Ist da etwas eingerissen im Verhältnis des politischen Personals zur Wahrhaftigkeit? Tatsächlich gehörte die Lüge seit jeher zur Politik wie der Tiefschlag zum Boxkampf - doch wenn nicht alles täuscht, hat sich unter dem politischen Spitzenpersonal ein gefährlicher Common Sense ausgebreitet, wonach es sich um ein Kavaliersdelikt handele, bei dem man sich nur eben nicht erwischen lassen dürfe.

Wenn man nichts mehr glauben kann, ist alles möglich

Natürlich ist in der Politik bis zu einem gewissen Grad ein taktischer Umgang mit Fakten legitim. Wer immer mit offenen Karten spielt, wird am Ende als putziger Volltrottel dastehen. Zuletzt mussten das die Piraten lernen, die noch ihre Selbstzerfleischung bis zur letzten Konsequenz transparent betrieben. Zugleich lehrt aber die Entstehungsgeschichte der Piraten, wie ernst die Lage seit einiger Zeit ist.

Es war ja nicht nur das basisdemokratische Heilsversprechen, das dieser politisch nie so recht definierbaren Gruppierung Wähler und Mitglieder zutrieb. Mindestens ebenso bedeutsam war die Ankündigung, politische Entscheidungsprozesse aus den viel zitierten Hinterzimmern herauszuholen. Sie erzeugte deshalb solche Resonanz, weil sie auf die mittlerweile auch in politisch gebildeten Kreisen verbreitete irrige Annahme traf, in diesen Hinterzimmern geschähen unsagbare, mit Demokratie jedenfalls kaum vereinbare Dinge. In dieser Grundstimmung haben Darbietungen wie die Edathy-Affäre oder die No-Spy-Posse jedes Potenzial, das Vertrauen auch der Wohlmeinenden hinwegzuspülen und alle anderen in ihren Hirngespinsten noch zu bestätigen.

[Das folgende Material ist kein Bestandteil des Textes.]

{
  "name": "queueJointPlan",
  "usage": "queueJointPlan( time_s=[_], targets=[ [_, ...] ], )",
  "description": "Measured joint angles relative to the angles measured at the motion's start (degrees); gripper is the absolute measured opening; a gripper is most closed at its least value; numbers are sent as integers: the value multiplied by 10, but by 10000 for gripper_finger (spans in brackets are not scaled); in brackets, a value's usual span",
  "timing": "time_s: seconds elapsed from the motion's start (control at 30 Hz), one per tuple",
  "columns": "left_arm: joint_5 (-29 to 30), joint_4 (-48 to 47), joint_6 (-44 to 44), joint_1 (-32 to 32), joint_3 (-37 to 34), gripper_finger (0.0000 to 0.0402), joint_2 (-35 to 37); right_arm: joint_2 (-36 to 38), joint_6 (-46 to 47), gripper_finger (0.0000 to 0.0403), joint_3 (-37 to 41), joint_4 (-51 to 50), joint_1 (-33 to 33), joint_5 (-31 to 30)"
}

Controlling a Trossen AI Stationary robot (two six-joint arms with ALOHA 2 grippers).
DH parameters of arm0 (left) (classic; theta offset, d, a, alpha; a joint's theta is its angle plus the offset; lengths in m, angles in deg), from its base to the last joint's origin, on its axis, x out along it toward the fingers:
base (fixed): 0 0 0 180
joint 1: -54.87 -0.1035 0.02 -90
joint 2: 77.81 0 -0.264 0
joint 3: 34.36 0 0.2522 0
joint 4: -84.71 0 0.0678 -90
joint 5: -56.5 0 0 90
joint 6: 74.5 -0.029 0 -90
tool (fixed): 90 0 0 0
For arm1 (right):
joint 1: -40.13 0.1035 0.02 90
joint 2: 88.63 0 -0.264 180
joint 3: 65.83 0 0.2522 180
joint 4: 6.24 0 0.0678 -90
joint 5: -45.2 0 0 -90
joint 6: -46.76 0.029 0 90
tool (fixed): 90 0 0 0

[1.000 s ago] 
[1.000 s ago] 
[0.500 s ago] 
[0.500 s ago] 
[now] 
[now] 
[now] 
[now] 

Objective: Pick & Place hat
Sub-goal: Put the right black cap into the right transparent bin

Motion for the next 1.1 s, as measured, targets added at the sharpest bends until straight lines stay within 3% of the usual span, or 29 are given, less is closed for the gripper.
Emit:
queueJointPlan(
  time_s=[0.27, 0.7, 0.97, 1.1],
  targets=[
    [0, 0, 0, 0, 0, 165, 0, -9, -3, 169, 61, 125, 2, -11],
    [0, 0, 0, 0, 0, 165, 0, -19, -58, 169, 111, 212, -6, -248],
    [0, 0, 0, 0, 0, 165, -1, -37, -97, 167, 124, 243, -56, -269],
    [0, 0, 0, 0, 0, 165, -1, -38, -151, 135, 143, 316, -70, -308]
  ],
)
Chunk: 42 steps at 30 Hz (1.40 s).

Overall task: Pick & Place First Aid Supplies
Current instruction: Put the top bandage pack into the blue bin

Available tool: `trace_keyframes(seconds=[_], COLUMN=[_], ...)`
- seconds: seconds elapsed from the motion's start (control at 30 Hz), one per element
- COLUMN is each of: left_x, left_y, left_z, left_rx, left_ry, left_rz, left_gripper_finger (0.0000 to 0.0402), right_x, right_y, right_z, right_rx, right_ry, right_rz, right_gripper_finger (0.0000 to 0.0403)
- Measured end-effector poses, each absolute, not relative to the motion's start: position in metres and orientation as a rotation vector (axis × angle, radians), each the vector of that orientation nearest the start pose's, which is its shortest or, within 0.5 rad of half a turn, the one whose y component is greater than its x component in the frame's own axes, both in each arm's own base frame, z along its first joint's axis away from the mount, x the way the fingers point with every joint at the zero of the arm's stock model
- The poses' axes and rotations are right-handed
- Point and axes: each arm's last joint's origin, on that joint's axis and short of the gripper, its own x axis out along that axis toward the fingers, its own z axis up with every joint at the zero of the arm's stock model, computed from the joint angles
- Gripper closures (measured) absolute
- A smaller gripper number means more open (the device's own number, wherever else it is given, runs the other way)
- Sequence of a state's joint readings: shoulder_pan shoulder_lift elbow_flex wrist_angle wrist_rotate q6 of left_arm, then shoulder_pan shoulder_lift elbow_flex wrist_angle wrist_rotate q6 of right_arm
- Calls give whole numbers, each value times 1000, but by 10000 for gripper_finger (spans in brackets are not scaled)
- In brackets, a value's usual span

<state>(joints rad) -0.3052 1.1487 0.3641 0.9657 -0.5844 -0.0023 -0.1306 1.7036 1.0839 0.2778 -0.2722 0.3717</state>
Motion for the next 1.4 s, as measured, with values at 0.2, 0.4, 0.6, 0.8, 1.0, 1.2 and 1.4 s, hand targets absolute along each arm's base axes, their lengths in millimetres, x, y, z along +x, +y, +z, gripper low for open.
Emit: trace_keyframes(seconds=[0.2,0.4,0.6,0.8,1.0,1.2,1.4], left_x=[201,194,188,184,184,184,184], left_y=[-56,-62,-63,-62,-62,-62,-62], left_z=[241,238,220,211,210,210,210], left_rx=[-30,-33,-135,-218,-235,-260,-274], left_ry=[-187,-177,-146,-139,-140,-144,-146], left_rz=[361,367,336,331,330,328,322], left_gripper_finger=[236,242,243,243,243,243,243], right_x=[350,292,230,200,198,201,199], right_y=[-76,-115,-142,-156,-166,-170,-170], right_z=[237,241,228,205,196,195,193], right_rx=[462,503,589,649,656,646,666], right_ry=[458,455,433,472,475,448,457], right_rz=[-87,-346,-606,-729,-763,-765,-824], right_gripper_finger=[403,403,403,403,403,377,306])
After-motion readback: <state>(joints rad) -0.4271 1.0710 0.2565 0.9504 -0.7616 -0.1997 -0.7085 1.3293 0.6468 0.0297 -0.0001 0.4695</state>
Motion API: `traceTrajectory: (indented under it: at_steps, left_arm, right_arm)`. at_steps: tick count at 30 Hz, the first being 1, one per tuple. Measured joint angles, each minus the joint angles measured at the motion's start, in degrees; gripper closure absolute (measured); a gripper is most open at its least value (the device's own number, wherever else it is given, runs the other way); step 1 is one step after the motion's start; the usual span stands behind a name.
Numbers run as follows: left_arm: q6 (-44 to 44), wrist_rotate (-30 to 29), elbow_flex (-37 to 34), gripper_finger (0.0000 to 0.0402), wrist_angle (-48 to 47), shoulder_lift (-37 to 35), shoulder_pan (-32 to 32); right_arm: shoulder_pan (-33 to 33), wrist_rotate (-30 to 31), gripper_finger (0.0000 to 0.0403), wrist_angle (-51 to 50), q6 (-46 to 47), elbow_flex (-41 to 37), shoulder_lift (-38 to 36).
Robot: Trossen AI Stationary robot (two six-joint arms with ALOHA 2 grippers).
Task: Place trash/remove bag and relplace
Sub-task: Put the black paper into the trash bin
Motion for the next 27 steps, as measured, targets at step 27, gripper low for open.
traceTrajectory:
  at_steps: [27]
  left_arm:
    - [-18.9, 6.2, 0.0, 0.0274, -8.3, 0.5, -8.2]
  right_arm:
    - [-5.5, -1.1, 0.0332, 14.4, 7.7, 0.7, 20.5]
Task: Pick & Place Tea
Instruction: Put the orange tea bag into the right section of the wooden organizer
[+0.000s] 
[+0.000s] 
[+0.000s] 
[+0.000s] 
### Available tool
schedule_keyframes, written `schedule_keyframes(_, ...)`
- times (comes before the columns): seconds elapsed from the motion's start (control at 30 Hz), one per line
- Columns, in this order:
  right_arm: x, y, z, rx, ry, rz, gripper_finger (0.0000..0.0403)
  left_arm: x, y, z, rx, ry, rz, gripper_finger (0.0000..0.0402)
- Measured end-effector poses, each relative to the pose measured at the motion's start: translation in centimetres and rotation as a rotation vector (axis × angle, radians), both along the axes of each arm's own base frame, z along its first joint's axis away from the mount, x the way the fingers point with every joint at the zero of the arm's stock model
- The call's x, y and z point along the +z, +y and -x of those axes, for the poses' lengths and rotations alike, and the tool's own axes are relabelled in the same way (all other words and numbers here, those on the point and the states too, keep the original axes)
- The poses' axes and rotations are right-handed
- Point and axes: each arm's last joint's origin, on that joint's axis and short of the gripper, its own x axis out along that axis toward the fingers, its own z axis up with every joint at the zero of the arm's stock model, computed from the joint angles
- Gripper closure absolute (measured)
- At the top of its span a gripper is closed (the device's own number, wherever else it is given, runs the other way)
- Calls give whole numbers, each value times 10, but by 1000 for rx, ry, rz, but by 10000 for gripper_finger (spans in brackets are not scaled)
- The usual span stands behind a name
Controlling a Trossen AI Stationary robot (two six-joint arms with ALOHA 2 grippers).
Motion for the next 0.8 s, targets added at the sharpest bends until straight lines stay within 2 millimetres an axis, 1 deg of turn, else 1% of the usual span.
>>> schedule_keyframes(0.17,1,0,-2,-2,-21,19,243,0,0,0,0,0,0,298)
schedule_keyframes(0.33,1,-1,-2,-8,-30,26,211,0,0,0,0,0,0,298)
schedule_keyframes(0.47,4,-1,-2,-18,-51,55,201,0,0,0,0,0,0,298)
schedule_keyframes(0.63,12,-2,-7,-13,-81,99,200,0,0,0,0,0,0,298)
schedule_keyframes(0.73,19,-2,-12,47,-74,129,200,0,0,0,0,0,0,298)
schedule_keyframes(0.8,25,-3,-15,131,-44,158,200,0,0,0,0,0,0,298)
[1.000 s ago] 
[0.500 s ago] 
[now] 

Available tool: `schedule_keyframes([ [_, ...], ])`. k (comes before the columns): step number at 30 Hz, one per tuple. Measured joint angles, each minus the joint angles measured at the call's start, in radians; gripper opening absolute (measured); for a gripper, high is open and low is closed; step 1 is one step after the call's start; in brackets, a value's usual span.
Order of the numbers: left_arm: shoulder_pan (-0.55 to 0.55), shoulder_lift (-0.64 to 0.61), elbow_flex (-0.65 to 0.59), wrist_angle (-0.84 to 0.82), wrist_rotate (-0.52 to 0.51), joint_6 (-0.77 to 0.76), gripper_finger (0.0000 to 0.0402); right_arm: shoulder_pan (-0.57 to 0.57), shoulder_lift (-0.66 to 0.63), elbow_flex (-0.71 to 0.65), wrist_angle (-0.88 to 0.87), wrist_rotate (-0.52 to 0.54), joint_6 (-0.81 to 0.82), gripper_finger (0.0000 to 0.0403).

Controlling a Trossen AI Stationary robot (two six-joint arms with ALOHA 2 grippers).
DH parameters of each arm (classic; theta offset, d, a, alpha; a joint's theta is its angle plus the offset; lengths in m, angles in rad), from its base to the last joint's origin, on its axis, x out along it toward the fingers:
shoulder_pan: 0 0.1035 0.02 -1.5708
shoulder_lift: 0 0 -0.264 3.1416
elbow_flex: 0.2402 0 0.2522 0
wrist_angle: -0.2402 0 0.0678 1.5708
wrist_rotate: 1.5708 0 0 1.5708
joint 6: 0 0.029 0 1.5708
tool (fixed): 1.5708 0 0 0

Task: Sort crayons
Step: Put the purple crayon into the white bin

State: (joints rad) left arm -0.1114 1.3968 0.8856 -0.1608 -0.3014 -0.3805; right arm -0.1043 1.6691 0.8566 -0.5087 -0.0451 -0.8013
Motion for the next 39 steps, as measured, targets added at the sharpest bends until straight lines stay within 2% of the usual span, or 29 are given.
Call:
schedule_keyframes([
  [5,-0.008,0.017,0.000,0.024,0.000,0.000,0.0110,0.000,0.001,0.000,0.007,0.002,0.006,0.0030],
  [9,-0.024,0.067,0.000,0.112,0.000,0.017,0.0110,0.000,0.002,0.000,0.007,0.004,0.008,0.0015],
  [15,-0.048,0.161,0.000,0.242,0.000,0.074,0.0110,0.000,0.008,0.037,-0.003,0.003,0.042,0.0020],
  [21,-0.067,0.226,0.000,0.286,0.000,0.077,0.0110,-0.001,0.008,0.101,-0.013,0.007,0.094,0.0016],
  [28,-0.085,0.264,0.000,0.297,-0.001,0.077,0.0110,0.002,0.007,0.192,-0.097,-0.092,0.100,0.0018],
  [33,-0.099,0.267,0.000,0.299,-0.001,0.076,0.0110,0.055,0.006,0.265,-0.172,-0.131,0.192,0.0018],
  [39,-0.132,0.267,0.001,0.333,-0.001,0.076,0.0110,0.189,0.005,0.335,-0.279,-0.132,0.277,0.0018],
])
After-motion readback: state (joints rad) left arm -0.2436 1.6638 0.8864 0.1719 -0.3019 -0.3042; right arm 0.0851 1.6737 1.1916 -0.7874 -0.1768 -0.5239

Der Gipfel des Zynismus ist jene Beschwichtigung, die seit Tagen wieder zu lesen und hören ist: Wer je an ein No-Spy-Abkommen geglaubt habe, sei naiv und also selbst schuld. Genau so entstehen Verschwörungstheorien: Wenn man nichts mehr glauben kann, ist alles möglich.

Wer "Lüge" ruft, kann dann nicht tun, als sei nichts gewesen

Wie tief ein beträchtliches Maß an Zynismus aber offenbar auch beim politischen Personal bereits verankert ist, zeigen zwei Sätze, die SPD-Generalsekretärin Yasmin Fahimi am Dienstag im Deutschlandfunk äußerte. Zur Erinnerung: Frau Fahimi und ihre Partei bezichtigen Spitzenvertreter ihres Regierungspartners seit Tagen der Lüge. Auf die Frage nach personellen Konsequenzen aber sagte Fahimi: "Na ja, weil jemand im Wahlkampf sich nicht an die Wahrheit gehalten hat, glaube ich, muss niemand zurücktreten. Das wäre zu weit gegriffen." Jeder Wahlkämpfer darf Fakten in seinem Sinn deuten und Dinge verschweigen. Aber eine Regierung, die in einer Angelegenheit dieser Tragweite täuscht? Das hat eine andere Dimension.

Wenn die Sozialdemokraten ihren Lügen-Vorwurf ernst meinen, dann müssen sie auch erklären, wie sie eigentlich unter einer Kanzlerin weiterregieren wollen, der sie derart Gravierendes zutrauen. Verglichen mit den schwarz-gelben Wildsau-Gurkentruppe-Schmähungen der vergangenen Legislaturperiode jedenfalls hat auch dies eine neue Dimension. Wer aber erst "Lüge" ruft und dann im Regierungsalltag tut, als sei nichts gewesen, der bestätigt letztlich nur die Annahme der Politikverächter: dass "die da oben" doch sowieso alle unter einer Decke steckten.